Mubadala dá adiantamento de R$ 3 milhões a sete times da Série B que integram a Libra

Dirigentes da Libra participam de reunião - Divulgação

Sete clubes que integram a Liga do Futebol Brasileiro (Libra) assinaram um acordo com a Mubadala Capital, fundo de investimento dos Emirados Árabes Unidos, e receberam um adiantamento de R$ 3 milhões pela venda de parte de seus direitos comerciais por um período de 50 anos.

Guarani, Ituano, Mirassol, Novorizontino, Ponte Preta, Sampaio Corrêa e Vitória se beneficiaram desse acordo e poderão investir na melhoria de seus elencos com a abertura da janela de transferências, marcada para a próxima segunda-feira (3).

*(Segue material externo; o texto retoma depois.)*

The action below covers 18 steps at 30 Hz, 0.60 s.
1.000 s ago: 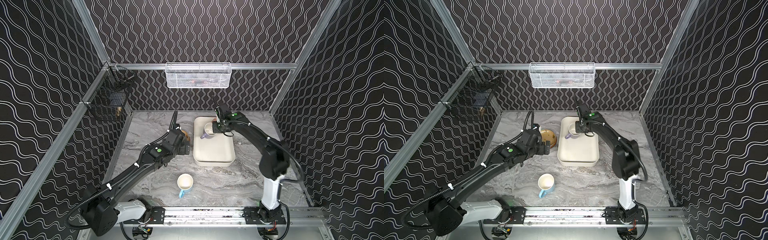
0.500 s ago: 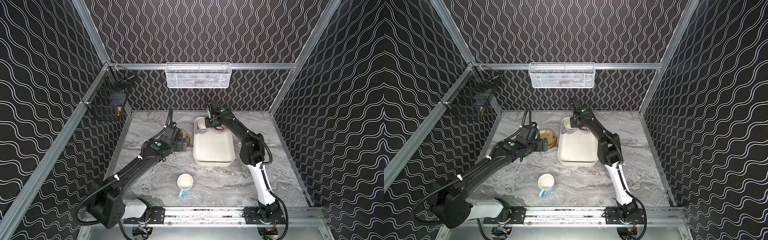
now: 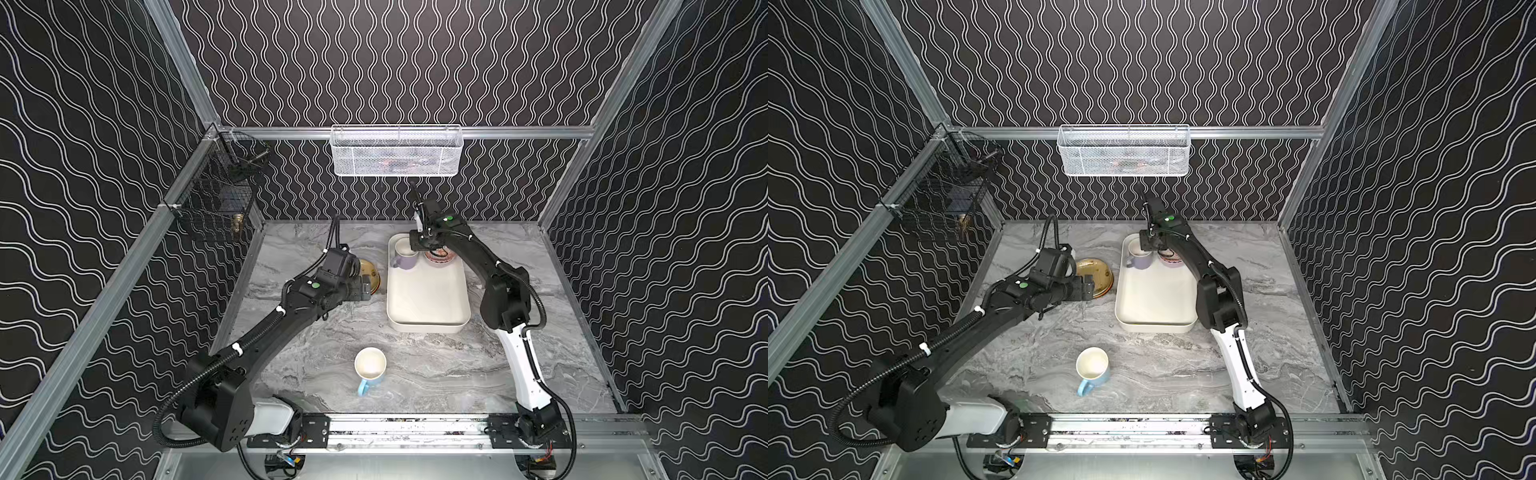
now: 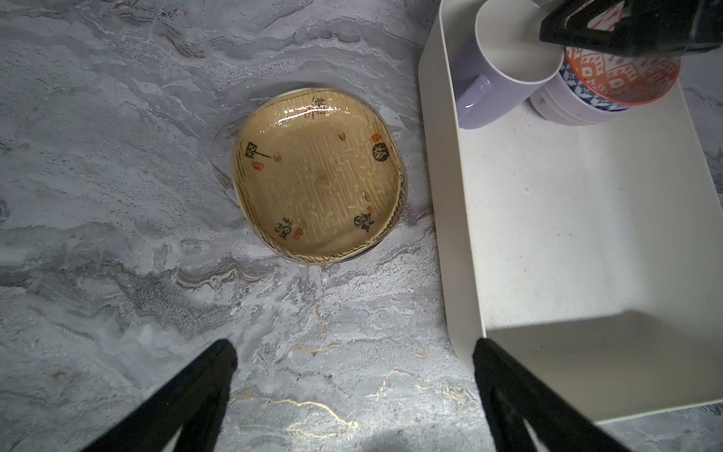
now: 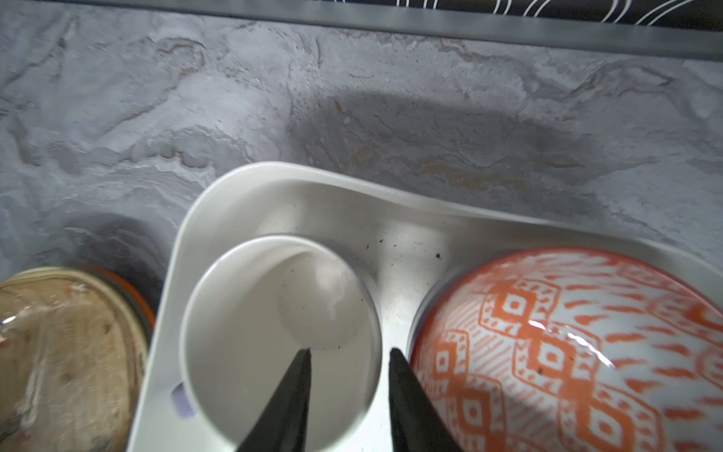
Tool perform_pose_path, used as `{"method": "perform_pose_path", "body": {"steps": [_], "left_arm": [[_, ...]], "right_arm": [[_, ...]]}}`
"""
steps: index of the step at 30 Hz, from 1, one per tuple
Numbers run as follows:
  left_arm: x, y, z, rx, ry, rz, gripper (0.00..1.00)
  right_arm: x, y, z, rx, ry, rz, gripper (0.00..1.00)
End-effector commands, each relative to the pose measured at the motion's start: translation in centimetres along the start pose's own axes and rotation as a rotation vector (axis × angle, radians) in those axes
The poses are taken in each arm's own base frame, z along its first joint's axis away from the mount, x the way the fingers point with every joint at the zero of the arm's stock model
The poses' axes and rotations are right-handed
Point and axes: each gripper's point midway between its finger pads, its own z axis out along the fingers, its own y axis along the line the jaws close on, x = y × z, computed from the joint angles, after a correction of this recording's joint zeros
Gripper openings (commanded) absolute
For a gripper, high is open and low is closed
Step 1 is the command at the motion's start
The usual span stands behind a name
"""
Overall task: Place the mixed dishes into the plastic bin
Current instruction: 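Lower the lavender mug beside the bowls and open the right gripper, then move the right gripper to the light blue mug and grasp its rim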
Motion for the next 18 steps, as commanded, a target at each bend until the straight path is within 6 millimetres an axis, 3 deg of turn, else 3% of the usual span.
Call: {"method": "perform_pose_path", "body": {"steps": [1,4,7,11,15,18], "left_arm": [[-0.2,-0.1,-0.5,0.016,-0.02,-0.003,0.99],[0.2,0.4,-1.6,0.01,-0.037,-0.019,0.99],[0.8,1.1,-2.8,-0.004,-0.053,-0.032,0.99],[1.9,1.9,-5.0,-0.004,-0.067,-0.055,0.99],[3.1,2.2,-7.3,0.036,-0.088,-0.078,0.99],[4.0,3.0,-9.1,0.026,-0.097,-0.059,0.99]], "right_arm": [[-2.2,1.2,-5.1,-0.056,-0.098,0.006,0.38],[-1.0,2.4,-8.5,-0.093,-0.104,-0.003,0.39],[1.7,4.3,-11.2,-0.123,-0.08,-0.035,0.39],[8.1,8.4,-13.9,-0.174,-0.005,-0.113,0.4],[15.7,11.2,-14.9,-0.223,0.096,-0.131,0.4],[19.6,12.7,-16.4,-0.266,0.107,-0.128,0.41]]}}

Pela proposta, o fundo de investimentos poderá adquirir 12,5% dos direitos comerciais de um bloco de times (o valor variará, dependendo do número de equipes) ou 20% por R$ 4,75 bilhões no caso de haver a formação de uma liga unificada, com a participação dos clubes que hoje integram a Libra, a Liga Forte Futebol (LFF) e os times que não integram nenhum dos grupos no momento (Botafogo e Botafogo-SP).

Reuniões

Ainda falta o aval dos clubes da Série A para a assinatura do contrato com a Mubadala. Desde que houve uma nova oferta da investidora, (da aquisição de 12,5% dos ativos de um bloco de times), os clubes têm se reunido para discutir os termos do novo acordo. No momento, esse negócio é o que parece mais fácil de ser concluído, já que Libra e LFF não dão mostras de que haverá uma liga unificada.

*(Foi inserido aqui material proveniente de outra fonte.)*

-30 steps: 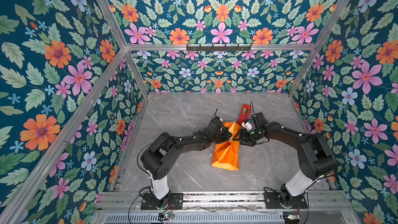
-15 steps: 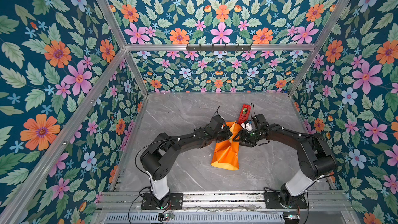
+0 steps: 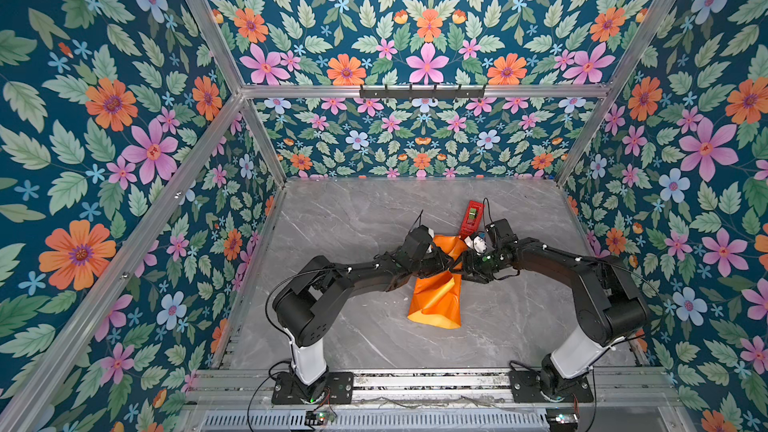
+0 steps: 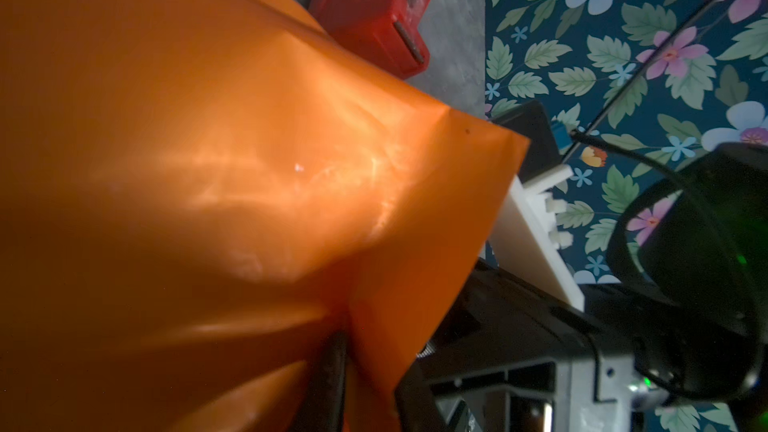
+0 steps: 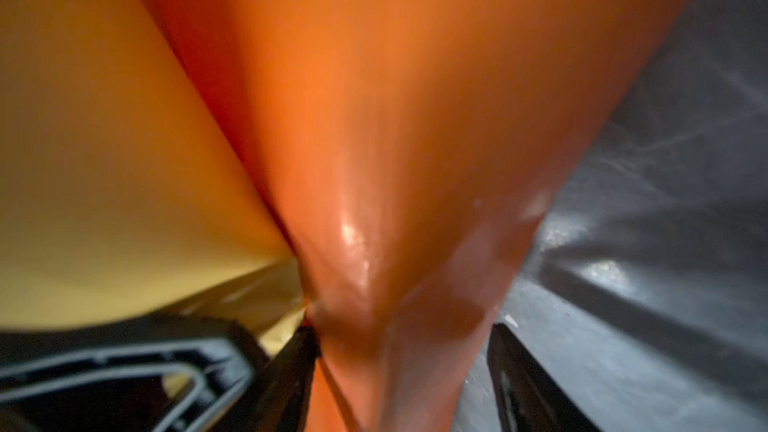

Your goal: Wrap the gift box in paper

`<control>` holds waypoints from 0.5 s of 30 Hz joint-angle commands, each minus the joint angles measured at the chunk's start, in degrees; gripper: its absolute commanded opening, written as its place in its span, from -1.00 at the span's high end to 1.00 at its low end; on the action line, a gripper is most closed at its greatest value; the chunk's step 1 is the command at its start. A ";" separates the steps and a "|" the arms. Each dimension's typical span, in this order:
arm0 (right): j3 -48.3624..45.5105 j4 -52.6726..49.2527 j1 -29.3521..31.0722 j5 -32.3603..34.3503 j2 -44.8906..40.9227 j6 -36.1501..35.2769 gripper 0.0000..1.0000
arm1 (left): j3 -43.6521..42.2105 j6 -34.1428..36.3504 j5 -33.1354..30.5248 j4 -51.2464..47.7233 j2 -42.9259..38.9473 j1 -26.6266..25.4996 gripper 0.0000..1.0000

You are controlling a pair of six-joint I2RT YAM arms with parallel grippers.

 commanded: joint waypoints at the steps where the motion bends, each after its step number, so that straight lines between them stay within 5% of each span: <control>1: 0.21 -5.67 0.18 8.92 0.46 -0.79 -0.32 | -1.59 0.10 2.91 -6.08 0.14 -0.25 0.35; 15: -0.75 -9.15 -3.61 10.13 -10.90 -0.07 -0.36 | -3.58 0.19 3.08 -5.69 -0.23 -0.19 0.11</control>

Com esse adiantamento dado pela Mubadala, a Libra pretende manter os clubes que a integram e atrair alguns times da LFF. O Forte Futebol, por sua vez, anunciou, nesta sexta-feira (30), a assinatura de um acordo com a Life Capital Partners e a Serengeti Asset Management para a venda de 20% dos direitos comerciais de seu bloco de clubes. Um total de 23 times que fazem parte da LFF deram aval ao acordo.

As exceções foram Internacional, que ainda terá votação sobre o tema em seu Conselho Deliberativo na próxima segunda-feira (3), Atlético-MG, envolvido em disputas internas, e Náutico, cuja diretoria achou o valor oferecido baixo.